7.02 Withdrawal of Account. No participant in the Plan shall be entitled to withdraw any amount from the accumulated payroll deductions (and contributions pursuant to Section 5.01) in his or her account; provided, however, that a participant's accumulated payroll deductions (and contributions pursuant to Section 5.01) shall be refunded to the participant as and to the extent specified in Section 8.01 below upon termination of such participant's participation in the Plan.

7.03 Fractional Shares. Fractional shares of Common Stock may be issued under the Plan.

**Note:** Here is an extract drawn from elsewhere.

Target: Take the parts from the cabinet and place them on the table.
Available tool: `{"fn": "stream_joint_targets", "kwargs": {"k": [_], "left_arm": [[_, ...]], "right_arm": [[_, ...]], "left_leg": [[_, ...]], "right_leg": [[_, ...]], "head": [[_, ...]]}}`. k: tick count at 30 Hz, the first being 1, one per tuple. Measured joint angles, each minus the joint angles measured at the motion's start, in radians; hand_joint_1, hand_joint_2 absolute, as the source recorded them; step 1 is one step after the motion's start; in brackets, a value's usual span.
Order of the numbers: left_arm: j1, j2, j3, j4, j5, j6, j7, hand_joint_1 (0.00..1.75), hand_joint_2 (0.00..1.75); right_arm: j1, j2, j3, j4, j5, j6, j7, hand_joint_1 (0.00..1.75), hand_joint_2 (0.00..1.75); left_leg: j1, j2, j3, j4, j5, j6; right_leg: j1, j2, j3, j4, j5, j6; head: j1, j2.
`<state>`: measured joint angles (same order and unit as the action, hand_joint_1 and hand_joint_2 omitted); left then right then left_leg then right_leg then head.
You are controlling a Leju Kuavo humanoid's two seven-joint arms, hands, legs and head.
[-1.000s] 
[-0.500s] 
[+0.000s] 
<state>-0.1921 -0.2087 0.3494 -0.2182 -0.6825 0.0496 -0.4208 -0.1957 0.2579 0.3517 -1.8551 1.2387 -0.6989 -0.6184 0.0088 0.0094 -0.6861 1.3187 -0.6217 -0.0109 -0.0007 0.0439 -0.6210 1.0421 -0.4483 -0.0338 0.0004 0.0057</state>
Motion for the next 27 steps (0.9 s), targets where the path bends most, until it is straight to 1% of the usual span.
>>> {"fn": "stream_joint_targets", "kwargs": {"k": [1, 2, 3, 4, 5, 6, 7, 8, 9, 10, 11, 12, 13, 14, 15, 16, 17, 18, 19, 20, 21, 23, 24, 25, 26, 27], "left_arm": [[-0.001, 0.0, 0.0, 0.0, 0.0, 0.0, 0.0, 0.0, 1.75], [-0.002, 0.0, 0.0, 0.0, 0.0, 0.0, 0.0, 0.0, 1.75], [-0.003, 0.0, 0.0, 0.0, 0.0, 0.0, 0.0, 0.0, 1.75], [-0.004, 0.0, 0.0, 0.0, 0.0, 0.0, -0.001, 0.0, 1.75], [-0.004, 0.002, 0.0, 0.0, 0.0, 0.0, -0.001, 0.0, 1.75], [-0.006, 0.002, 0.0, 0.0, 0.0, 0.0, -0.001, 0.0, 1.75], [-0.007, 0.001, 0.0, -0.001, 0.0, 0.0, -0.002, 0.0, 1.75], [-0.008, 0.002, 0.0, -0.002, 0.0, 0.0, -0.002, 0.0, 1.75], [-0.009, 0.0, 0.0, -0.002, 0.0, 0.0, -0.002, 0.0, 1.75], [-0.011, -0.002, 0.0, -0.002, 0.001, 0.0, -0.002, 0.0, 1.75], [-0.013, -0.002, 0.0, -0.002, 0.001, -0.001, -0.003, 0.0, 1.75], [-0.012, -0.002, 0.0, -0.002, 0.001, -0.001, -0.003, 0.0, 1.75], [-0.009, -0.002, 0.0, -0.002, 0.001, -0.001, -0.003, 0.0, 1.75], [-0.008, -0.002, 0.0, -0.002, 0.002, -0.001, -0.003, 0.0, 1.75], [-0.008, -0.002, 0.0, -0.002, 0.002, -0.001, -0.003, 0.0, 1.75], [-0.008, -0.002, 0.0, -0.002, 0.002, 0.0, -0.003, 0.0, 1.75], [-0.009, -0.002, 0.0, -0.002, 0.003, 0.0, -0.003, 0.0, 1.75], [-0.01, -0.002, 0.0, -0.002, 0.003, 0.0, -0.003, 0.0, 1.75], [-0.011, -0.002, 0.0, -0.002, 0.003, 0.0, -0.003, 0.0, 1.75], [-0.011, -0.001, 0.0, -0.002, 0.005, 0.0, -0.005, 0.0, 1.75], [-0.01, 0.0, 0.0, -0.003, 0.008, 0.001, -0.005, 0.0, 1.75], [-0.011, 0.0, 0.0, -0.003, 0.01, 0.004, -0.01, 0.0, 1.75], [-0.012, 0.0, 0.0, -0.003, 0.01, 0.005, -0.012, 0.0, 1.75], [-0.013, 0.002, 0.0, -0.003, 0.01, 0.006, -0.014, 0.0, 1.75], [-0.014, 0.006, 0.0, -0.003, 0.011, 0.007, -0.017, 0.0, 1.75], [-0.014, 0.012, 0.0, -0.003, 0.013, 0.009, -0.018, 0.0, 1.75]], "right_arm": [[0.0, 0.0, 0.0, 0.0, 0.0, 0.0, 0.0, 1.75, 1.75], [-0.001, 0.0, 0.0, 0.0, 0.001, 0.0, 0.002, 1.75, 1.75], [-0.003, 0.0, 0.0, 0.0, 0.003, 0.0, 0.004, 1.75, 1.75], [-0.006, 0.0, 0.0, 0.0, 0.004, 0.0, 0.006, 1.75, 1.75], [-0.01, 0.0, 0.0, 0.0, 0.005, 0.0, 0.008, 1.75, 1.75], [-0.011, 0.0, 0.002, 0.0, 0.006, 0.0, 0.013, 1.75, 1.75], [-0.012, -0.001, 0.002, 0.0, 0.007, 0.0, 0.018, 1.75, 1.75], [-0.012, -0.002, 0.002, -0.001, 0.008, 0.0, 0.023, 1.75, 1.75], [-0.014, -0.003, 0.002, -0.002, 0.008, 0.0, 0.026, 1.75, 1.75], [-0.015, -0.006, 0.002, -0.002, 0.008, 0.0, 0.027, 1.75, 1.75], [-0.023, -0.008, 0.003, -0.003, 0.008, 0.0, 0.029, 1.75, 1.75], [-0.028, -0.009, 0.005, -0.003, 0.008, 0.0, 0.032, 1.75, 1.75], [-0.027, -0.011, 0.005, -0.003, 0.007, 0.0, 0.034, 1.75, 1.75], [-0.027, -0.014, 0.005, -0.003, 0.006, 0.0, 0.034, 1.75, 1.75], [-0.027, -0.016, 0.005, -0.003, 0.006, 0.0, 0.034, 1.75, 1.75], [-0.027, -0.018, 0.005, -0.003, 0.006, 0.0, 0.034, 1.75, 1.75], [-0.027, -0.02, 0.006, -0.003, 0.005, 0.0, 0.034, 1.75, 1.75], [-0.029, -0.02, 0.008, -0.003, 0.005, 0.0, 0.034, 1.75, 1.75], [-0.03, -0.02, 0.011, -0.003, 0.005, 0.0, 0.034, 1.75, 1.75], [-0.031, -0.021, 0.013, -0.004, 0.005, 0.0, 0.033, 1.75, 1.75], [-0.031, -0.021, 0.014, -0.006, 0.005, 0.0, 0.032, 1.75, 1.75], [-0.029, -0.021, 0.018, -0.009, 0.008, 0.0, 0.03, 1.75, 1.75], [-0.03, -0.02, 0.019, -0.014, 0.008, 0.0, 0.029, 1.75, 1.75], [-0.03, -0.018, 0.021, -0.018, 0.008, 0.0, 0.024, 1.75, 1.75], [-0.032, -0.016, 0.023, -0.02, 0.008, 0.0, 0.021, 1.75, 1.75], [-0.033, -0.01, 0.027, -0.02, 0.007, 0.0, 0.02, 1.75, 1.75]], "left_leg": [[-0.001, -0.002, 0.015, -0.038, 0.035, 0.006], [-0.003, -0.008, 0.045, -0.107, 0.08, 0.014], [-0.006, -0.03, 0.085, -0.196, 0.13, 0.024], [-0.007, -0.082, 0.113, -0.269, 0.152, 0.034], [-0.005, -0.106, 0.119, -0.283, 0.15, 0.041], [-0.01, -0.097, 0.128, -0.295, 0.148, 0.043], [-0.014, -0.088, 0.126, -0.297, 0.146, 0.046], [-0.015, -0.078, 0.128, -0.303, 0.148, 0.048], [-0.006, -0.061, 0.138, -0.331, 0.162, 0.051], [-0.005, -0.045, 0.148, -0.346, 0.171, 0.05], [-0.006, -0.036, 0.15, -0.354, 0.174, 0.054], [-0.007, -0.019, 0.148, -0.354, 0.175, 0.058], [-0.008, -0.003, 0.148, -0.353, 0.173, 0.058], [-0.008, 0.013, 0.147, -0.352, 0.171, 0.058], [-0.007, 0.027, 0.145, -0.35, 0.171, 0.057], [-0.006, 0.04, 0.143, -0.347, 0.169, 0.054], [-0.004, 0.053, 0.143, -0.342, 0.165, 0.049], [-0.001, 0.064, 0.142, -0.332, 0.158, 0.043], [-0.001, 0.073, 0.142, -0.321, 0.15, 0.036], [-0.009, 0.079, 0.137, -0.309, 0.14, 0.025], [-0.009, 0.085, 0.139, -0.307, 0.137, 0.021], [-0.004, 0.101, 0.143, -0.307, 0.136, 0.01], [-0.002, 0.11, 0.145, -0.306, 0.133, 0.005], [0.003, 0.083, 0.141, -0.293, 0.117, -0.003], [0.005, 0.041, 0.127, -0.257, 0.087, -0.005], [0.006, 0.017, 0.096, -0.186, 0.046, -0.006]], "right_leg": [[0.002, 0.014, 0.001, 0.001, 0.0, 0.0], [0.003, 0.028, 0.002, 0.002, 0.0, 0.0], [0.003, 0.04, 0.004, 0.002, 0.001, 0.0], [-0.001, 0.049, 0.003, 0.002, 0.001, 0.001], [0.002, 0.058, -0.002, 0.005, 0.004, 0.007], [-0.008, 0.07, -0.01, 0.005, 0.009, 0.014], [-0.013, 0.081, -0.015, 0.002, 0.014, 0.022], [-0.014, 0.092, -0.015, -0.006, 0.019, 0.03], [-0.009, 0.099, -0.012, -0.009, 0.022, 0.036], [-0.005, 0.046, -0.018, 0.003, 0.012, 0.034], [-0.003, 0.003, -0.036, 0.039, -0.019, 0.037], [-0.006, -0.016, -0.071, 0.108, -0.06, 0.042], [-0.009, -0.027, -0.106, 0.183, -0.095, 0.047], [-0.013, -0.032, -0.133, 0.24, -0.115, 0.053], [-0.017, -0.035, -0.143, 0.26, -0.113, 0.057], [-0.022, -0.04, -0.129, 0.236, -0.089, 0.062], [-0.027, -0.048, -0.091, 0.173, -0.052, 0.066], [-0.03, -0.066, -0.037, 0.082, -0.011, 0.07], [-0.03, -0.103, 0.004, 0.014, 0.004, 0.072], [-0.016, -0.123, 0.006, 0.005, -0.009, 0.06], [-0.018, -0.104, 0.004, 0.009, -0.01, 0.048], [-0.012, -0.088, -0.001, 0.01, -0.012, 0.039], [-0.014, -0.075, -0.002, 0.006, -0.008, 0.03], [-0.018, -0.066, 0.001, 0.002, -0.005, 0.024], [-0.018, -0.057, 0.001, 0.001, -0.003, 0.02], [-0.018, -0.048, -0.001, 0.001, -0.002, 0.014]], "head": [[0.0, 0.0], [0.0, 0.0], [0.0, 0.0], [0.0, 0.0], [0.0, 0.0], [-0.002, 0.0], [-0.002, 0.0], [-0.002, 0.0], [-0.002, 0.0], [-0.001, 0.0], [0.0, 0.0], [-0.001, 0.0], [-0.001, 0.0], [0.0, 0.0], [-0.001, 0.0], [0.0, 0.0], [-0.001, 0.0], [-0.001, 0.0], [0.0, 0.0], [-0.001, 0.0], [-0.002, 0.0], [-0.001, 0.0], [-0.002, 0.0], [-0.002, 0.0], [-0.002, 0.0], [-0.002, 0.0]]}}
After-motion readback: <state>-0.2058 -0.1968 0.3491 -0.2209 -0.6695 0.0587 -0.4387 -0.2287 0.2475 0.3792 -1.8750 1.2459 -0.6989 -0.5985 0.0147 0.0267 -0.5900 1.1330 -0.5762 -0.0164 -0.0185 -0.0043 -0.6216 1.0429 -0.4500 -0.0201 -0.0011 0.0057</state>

7.04 Exercise of Options. During a participant's lifetime, options held by such participant shall be exercisable only by such participant.

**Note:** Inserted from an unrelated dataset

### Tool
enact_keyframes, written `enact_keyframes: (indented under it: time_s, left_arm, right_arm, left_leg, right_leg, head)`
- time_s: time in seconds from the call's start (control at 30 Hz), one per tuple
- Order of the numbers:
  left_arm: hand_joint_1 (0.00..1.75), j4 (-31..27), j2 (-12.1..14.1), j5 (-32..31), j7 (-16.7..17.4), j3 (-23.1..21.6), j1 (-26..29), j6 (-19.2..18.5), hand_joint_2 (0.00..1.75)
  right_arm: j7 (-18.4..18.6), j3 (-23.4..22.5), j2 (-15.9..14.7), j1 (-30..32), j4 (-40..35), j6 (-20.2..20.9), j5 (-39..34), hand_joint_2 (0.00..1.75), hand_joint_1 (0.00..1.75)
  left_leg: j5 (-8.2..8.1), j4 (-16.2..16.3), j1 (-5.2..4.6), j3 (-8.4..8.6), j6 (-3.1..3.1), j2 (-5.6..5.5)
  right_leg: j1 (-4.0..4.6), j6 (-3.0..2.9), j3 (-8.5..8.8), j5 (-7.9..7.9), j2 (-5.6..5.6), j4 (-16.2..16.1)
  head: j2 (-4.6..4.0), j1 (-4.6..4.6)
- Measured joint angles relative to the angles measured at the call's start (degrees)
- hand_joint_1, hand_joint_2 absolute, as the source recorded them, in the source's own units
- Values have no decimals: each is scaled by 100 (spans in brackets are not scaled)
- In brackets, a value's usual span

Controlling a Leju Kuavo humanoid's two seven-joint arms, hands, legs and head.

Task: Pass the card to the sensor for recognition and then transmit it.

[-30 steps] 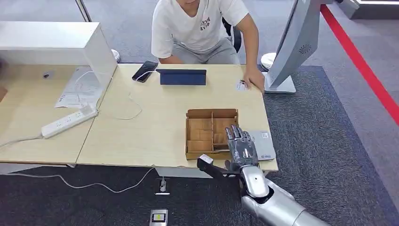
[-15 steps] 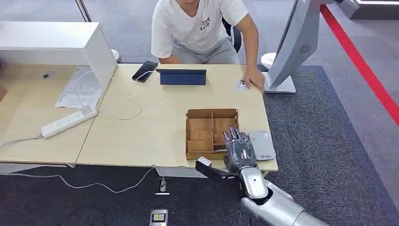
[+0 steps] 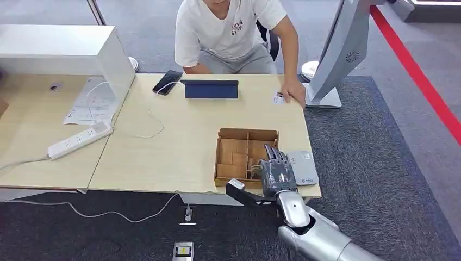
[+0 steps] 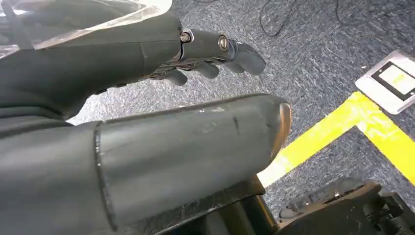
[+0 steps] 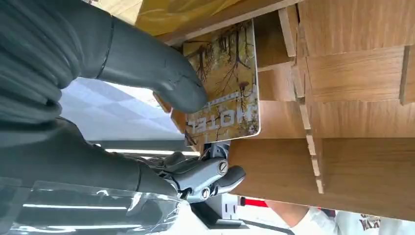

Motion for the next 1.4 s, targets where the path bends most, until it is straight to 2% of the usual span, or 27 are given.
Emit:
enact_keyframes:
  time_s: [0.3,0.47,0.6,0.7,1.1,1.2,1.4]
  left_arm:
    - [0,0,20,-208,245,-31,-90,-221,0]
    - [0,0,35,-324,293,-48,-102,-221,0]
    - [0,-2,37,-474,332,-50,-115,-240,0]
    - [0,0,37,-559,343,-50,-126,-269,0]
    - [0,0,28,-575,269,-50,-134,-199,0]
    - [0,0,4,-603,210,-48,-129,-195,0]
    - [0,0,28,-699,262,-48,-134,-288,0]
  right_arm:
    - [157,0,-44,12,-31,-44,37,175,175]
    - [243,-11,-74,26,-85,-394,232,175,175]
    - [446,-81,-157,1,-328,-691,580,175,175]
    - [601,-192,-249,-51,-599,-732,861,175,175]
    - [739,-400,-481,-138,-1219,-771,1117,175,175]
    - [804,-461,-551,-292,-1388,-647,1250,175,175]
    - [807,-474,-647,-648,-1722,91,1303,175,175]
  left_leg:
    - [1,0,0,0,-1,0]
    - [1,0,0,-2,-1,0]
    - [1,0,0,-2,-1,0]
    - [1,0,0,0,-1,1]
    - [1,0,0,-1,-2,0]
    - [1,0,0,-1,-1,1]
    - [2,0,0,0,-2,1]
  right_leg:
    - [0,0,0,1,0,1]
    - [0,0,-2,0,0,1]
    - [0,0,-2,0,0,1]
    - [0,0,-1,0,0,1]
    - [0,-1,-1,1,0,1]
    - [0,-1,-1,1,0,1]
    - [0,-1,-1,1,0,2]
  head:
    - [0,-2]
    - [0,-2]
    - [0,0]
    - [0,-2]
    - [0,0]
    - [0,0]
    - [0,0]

7.05 Delivery of Stock. As promptly as practicable after the Offering Termination Date of each Offering, the Company will deliver to each participant in such Offering, as appropriate, the shares of Common Stock purchased therein upon exercise of such participant's option. The Company may deliver such shares in certificated or book entry form, at the Company's sole election.

7.06 Stock Transfer Restrictions. The Plan is intended to satisfy the requirements of Section 423 of the Code. A participant will not obtain the benefits of this provision if such participant disposes of shares of Common Stock acquired pursuant to the Plan within two (2) years from the Offering Commencement Date or within one (1) year from the date such Common Stock is purchased by the participant, whichever is later. In addition, the Committee may, in its discretion, require as a condition to the sale of any shares of Common Stock credited to a Participant's brokerage or other account under the Plan (i) such conditions as it may deem necessary to assure that such sale of shares of Common Stock is in compliance with applicable securities laws and (ii) a minimum holding period (not to exceed one year) following the purchase of shares of Common Stock before such shares credited to the Participant's brokerage or other account under the Plan may be sold or otherwise transferred, provided that such holding period, if any, shall not apply to shares of Common Stock credited to the brokerage or other account under the Plan of a Participant who has terminated employment on account of death or disability.

ARTICLE VIII
WITHDRAWAL

8.01 In General. A participant may stop participating in the Plan at any time by giving written notice to the Plan Representative. Upon processing of any such written notice, no further payroll deductions will be made from the participant's Compensation during such Offering or thereafter, unless and until such participant elects to resume participation in the Plan, in accordance with Section 8.02 hereof, by providing written notice to the Plan Representative pursuant to Section 3.03 above. Such participant's payroll deductions and payments accumulated pursuant to Section 5.01 prior to processing of such notice shall be applied toward purchasing shares of Common Stock in the then-current Offering as provided in Section 7.01 above. Any cash balance remaining after the purchase of shares in such Offering shall be refunded promptly to such participant.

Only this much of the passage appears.